_Source records_
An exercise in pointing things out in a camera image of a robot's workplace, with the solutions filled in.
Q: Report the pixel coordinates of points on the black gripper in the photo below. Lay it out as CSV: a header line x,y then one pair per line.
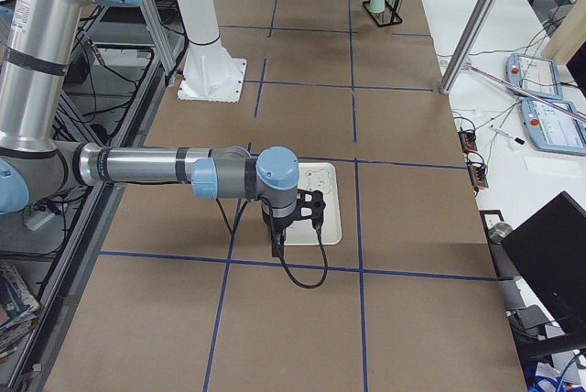
x,y
280,223

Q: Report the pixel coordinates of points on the pale green cup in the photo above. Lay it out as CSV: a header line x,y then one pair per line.
x,y
377,7

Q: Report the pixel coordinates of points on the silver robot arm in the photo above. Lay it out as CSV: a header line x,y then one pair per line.
x,y
35,166

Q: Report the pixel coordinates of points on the pale yellow bear tray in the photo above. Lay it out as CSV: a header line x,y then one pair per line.
x,y
318,176

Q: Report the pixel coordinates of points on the metal cup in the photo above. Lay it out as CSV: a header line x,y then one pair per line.
x,y
498,232

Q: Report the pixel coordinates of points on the litter grabber tool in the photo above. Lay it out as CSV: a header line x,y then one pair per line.
x,y
519,90

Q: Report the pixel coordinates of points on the far teach pendant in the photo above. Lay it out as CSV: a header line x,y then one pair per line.
x,y
536,75

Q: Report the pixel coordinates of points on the teach pendant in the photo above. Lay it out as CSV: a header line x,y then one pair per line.
x,y
536,75
552,131

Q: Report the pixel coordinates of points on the orange connector block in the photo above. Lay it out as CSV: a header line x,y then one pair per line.
x,y
475,163

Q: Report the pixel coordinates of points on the black marker pen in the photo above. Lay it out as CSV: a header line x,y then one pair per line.
x,y
501,132

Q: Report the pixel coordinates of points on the near teach pendant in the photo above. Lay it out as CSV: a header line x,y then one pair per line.
x,y
552,131

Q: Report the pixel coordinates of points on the black monitor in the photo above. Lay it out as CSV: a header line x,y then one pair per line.
x,y
548,251

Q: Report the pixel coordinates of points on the black wire cup rack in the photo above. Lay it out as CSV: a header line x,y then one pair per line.
x,y
390,17

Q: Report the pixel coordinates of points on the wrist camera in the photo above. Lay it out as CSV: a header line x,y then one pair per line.
x,y
310,205

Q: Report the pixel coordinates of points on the aluminium frame post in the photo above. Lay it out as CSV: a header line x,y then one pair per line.
x,y
469,35

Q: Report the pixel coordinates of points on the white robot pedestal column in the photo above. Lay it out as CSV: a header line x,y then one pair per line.
x,y
210,73

_The task_
The answer consists only of the lines from the one containing "Q: Report the pixel coordinates of points on the black marker" to the end of the records, each written out exactly.

_Answer space_
Q: Report the pixel coordinates of points on the black marker pen in the photo above. Lay it out as CSV: a header line x,y then one pair per line.
x,y
501,132

Q: Report the pixel coordinates of points on the near teach pendant in the photo above. Lay it out as CSV: a header line x,y then one pair per line.
x,y
552,131

Q: Report the pixel coordinates of points on the black monitor in the photo above. Lay it out as CSV: a header line x,y then one pair per line.
x,y
548,251

Q: Report the pixel coordinates of points on the black wire cup rack in the photo above. Lay it out as CSV: a header line x,y then one pair per line.
x,y
390,17

Q: Report the pixel coordinates of points on the wrist camera in the photo above. Lay it out as CSV: a header line x,y then one pair per line.
x,y
310,205

Q: Report the pixel coordinates of points on the aluminium frame post in the photo above. Lay it out as CSV: a header line x,y then one pair per line.
x,y
469,35

Q: Report the pixel coordinates of points on the white robot pedestal column in the photo above. Lay it out as CSV: a header line x,y then one pair per line.
x,y
210,73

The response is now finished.